O levantamento sobre as previsões relativas aos dados pessoais de crianças e adolescentes nas diferentes versões de projetos de lei que foram paralelamente discutidas no Congresso Nacional até a aprovação da LGPD é indicativo de que a matéria não foi, ao longo dos oito anos de discussão no Executivo e no Legislativo, objeto de grandes ou controversas idas e vindas. Em realidade, a análise dos diferentes PLs sinaliza que esse foi um tema coadjuvante, que sequer integrou a maior parte das versões de texto discutidas, ou os integrou de forma pontual, contraditória ou genérica.
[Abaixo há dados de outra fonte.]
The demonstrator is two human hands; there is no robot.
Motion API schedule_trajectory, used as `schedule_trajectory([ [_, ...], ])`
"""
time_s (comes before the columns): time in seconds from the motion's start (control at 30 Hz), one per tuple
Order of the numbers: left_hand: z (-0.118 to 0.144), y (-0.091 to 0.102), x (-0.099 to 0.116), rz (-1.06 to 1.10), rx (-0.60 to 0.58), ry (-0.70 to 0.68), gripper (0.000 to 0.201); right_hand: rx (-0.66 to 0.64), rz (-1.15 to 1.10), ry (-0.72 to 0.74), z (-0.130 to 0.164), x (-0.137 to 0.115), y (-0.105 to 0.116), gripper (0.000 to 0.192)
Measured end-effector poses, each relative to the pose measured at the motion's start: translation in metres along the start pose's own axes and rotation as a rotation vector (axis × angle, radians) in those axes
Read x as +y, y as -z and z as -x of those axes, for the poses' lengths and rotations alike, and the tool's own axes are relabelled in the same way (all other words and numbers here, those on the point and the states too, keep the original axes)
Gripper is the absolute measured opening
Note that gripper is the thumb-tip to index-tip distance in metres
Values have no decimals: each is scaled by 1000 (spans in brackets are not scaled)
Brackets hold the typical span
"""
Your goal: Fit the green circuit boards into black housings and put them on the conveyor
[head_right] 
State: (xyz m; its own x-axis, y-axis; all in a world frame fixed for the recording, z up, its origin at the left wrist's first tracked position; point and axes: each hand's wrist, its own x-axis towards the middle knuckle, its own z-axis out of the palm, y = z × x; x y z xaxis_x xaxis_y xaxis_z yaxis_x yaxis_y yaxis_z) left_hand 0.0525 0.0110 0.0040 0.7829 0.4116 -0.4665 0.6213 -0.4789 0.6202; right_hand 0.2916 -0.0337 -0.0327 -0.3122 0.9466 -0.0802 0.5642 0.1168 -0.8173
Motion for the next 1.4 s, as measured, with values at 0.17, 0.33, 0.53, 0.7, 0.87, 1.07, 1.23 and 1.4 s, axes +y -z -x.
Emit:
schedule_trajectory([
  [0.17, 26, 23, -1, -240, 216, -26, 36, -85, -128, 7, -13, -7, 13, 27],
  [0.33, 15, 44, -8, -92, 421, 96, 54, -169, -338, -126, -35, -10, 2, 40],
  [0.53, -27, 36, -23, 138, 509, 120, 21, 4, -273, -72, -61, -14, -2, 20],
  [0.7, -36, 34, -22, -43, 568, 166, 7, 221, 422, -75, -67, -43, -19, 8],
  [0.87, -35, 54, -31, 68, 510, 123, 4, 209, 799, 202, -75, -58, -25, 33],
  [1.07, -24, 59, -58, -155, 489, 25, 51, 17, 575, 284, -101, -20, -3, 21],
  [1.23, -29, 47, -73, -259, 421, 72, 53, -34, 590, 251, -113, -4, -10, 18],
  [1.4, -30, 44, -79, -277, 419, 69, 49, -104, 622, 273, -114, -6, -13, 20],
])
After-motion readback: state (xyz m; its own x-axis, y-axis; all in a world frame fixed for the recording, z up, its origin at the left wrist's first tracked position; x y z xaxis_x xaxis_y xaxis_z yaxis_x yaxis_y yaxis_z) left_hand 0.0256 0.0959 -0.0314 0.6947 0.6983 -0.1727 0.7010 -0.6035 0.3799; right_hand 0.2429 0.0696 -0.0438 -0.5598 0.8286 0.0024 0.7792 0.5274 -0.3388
Foi apenas na versão aprovada da lei que a proteção dos dados pessoais de crianças e adolescentes apareceu de forma mais extensa, o que significa que o texto do atual artigo 14 não teve tempo de ser amadurecido como foram outros temas, seções ou dispositivos da LGPD.
Considerando tal conjuntura, se faz necessário o fomento de mais discussões qualificadas sobre infância, adolescência e dados pessoais, e especialmente que essa agenda entre no radar da Autoridade de Proteção de Dados (ANPD) de maneira mais efetiva. Isso porque, sendo uma temática que envolve os direitos de titulares em situação peculiar de desenvolvimento, dotados de proteção integral conferida pela Constituição, urge que a mencionada falta de amadurecimento do dispositivo seja suprida o quanto antes, mediante amplos debates, que podem ser conduzidos por meio dos procedimentos que a autoridade vem realizando, tais como as consultas e audiências públicas.
Não apenas, mostra-se igualmente relevante que, diante de quaisquer incertezas interpretativas em relação ao artigo 14 da LGPD, o arcabouço jurídico-normativo internacional e nacional, o qual possui cunho estritamente protetivo, seja utilizado enquanto parâmetro norteador de tomadas de decisões que envolvam crianças e adolescentes. De tal arcabouço, merecem especial atenção a Convenção sobre os Direitos da Criança da ONU, bem como o recente Comentário Geral 25 sobre os direitos da criança em relação ao ambiente digital — também da ONU —, guiados, assim como a LGPD, pelo melhor interesse da criança; e a já mencionada Constituição Federal e o Estatuto da Criança e do Adolescente (ECA), que consagram a doutrina da proteção integral e a prioridade absoluta da proteção e promoção dos direitos de todos os indivíduos com menos de 18 anos.
Enfim, é cabível questionar se a figura pouco central que os debates sobre infância e adolescência ocuparam na gestação de uma lei de proteção de dados pessoais está relacionada em alguma medida com a pouca clareza que se tem sobre a disciplina da matéria na LGPD. De qualquer maneira, este texto não tem a intenção de responder esse questionamento de maneira definitiva, mas, sim, pretende chamar atenção para a importância da proteção de dados pessoais de crianças e adolescentes passar a ser discutida e interpretada de forma rigorosa, ampla e transversal, com retomadas ao passado e olhares para o futuro.